The next logical question: is SEO important to distributors? Often, but not always. If you can do a better job of optimizing for relevant terms than your life science supplier(s), then yes, you should optimize for those terms. It would be far better for a potential customer to find you than find a competing manufacturer or distributor. Likewise, if your country or region’s language(s) are different the language that your suppliers’ websites are written in, then SEO may be important as well since your customers may search in your local language (although newer technical and scientific terms are often the same across languages). If you do not have exclusive distribution rights and are effectively competing with other distributors in overlapping regions, then SEO may be very important. However, if your suppliers are well SEO-optimized, if you have exclusive distribution rights, and if your region speaks the same language as your suppliers’ websites are written in, then SEO is not of particularly great importance. In this scenario, which is actually quite common, you should be able to rely on your suppliers to pass along leads to you and in most situations they should have a listing of distributors directly on their website.
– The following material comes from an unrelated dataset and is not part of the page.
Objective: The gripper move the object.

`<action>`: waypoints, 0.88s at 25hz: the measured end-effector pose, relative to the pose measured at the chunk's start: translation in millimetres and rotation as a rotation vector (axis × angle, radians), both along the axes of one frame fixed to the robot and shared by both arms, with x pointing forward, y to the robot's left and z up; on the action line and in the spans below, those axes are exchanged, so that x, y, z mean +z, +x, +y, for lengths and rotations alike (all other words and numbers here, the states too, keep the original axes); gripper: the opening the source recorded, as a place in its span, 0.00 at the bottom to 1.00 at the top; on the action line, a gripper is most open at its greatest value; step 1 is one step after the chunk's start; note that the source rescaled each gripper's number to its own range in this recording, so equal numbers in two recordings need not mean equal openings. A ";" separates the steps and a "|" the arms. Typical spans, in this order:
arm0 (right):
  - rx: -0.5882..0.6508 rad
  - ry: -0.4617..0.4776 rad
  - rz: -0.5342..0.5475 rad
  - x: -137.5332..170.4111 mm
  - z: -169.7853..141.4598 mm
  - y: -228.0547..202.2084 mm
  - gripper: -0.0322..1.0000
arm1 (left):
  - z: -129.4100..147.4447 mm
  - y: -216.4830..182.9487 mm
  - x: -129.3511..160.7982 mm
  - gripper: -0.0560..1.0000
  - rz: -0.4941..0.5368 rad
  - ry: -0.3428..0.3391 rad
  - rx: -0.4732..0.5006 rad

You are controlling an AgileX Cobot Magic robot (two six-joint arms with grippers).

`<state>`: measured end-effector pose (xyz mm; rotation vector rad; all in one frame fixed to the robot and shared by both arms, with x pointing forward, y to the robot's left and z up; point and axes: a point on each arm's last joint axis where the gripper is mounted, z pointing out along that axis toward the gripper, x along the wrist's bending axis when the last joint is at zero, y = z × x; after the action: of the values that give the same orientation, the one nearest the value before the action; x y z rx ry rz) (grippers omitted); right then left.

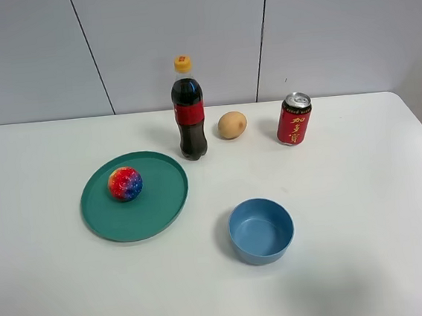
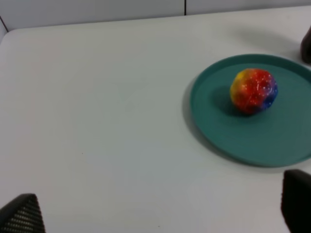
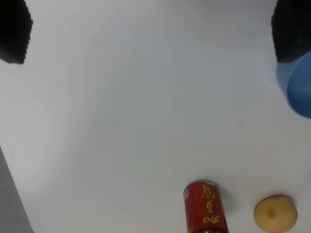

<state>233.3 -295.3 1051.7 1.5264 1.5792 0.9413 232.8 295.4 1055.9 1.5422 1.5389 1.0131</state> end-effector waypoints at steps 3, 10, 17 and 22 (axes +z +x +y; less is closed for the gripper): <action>0.000 0.000 0.000 0.0 0.0 0.0 1.00 | 0.0 0.0 0.0 0.99 0.000 0.001 0.000; 0.000 0.000 0.000 0.0 0.0 0.0 1.00 | 0.0 0.0 0.0 0.99 0.000 0.001 0.000; 0.000 0.000 0.000 0.0 0.0 0.0 1.00 | 0.0 0.0 0.0 0.99 0.000 0.000 0.000; 0.000 0.000 0.000 0.0 0.0 0.0 1.00 | 0.2 0.0 0.0 0.99 0.000 -0.003 0.004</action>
<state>233.3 -295.3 1051.7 1.5264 1.5792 0.9413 232.8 295.6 1055.9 1.5372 1.5438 1.0125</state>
Unlike search engine optimization, search engine marketing can very easily be targeted to a particular region. SEM also allows companies to buy a top spot in the search results even if they are not doing so organically. Distributors often ignore SEM, leaving it to their suppliers, but there is no practical reason to do so. Even if you and your supplier are effectively advertising for the same product, having two listings in the paid advertisements only increases the odds that a searching scientist will click on one of them. If your suppliers are not performing SEM, and especially if their search engine rankings are not very high, you should be using SEM to target scientists in your region and get a placement near the top of the search results. So long as SEM campaigns are well-managed, they should be creating a good ROI and be well worth it for distributors.
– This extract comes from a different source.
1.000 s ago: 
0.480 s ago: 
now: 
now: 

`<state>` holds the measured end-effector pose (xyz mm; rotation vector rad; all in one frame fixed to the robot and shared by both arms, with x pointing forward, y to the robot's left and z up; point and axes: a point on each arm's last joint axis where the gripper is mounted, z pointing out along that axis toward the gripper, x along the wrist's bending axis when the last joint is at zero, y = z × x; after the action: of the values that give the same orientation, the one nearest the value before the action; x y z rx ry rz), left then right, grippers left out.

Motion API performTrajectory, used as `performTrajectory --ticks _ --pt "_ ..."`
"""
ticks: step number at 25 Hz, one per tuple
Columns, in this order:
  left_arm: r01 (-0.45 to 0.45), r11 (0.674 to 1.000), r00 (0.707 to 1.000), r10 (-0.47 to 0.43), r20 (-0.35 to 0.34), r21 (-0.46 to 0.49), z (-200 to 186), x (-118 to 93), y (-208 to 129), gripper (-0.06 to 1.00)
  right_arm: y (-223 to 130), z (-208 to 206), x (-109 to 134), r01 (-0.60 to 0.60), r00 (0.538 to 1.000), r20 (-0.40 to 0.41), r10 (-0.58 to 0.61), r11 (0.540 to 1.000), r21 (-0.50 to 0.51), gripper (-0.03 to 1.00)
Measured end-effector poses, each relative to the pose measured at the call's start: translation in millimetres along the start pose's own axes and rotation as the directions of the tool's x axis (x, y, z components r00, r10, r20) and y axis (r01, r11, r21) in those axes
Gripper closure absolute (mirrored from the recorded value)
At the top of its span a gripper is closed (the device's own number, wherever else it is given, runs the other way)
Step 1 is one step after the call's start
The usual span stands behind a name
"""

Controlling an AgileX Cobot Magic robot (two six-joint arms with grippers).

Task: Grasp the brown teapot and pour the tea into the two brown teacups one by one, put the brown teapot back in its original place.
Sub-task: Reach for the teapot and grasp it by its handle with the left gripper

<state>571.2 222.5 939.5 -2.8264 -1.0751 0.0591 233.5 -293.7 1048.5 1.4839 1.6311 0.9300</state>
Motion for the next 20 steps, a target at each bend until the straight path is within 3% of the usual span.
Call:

With about half of life scientists stating that they look for product information on Google before anything else, a strong search presence is not only important to the sales of any life science tools company, but can deliver a great ROI. When deciding on how much resources to devote to search, distributors have different factors to consider than do suppliers. A strong SEO / SEM presence by suppliers can reduce the importance of SEO / SEM for distributors when compared to other marketing channels, but too many scientists use search to find products for it not to be at least a strong consideration in any distributor’s marketing strategy.